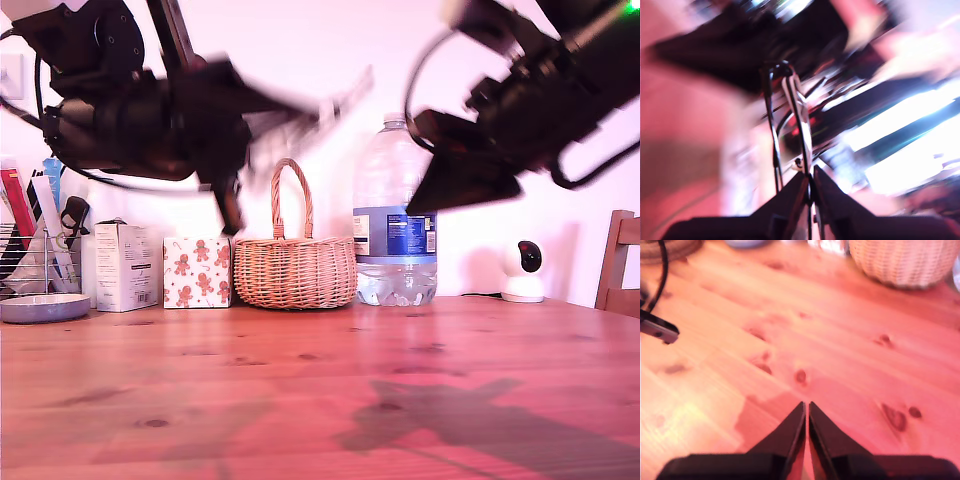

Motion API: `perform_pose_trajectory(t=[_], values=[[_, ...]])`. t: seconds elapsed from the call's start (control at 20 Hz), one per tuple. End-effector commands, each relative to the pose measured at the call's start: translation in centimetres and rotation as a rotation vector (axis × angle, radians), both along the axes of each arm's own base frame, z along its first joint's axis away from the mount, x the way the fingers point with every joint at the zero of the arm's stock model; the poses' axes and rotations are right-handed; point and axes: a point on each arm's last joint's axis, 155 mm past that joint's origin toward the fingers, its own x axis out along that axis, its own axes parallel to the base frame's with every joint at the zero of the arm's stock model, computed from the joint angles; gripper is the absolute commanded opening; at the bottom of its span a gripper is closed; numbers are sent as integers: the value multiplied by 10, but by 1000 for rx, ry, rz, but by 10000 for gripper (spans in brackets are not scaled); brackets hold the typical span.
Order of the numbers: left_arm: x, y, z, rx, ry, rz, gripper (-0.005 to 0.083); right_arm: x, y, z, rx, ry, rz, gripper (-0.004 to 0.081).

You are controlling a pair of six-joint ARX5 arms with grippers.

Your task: Pick up the glasses and close them, then place them back on the table

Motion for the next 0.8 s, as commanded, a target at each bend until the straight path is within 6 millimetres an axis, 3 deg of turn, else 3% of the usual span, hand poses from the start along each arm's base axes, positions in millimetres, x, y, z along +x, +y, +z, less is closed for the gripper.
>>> perform_pose_trajectory(t=[0.0,0.45,0.75], values=[[2,-2,-14,36,-18,-5,-21,0,1,-2,-4,0,5,-12],[12,7,-45,233,-150,21,-21,-3,-1,-10,-36,22,14,-12],[11,7,-64,341,-198,10,-21,-5,-2,-3,-29,9,15,-12]])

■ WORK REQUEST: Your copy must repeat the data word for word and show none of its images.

■ SOLVED PROBLEM:
Motion API: `perform_pose_trajectory(t=[_], values=[[_, ...]])`. t: seconds elapsed from the call's start (control at 20 Hz), one per tuple. End-effector commands, each relative to the pose measured at the call's start: translation in centimetres and rotation as a rotation vector (axis × angle, radians), both along the axes of each arm's own base frame, z along its first joint's axis away from the mount, x the way the fingers point with every joint at the zero of the arm's stock model; the poses' axes and rotations are right-handed; point and axes: a point on each arm's last joint's axis, 155 mm past that joint's origin toward the fingers, its own x axis out along that axis, its own axes parallel to the base frame's with every joint at the zero of the arm's stock model, computed from the joint angles; gripper is the absolute commanded opening; at the bottom of its span a gripper is closed; numbers are sent as integers: the value multiplied by 10, but by 1000 for rx, ry, rz, but by 10000 for gripper (spans in brackets are not scaled); brackets hold the typical span.
Order of the numbers: left_arm: x, y, z, rx, ry, rz, gripper (-0.005 to 0.083); right_arm: x, y, z, rx, ry, rz, gripper (-0.004 to 0.081).

You are controlling a pair of six-joint ARX5 arms with grippers.

Your task: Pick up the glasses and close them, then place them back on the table

Motion for the next 0.8 s, as commanded, a target at each bend until the straight path is within 6 millimetres an axis, 3 deg of turn, else 3% of the usual span, hand poses from the start along each arm's base axes, positions in millimetres, x, y, z along +x, +y, +z, less is closed for the gripper.
>>> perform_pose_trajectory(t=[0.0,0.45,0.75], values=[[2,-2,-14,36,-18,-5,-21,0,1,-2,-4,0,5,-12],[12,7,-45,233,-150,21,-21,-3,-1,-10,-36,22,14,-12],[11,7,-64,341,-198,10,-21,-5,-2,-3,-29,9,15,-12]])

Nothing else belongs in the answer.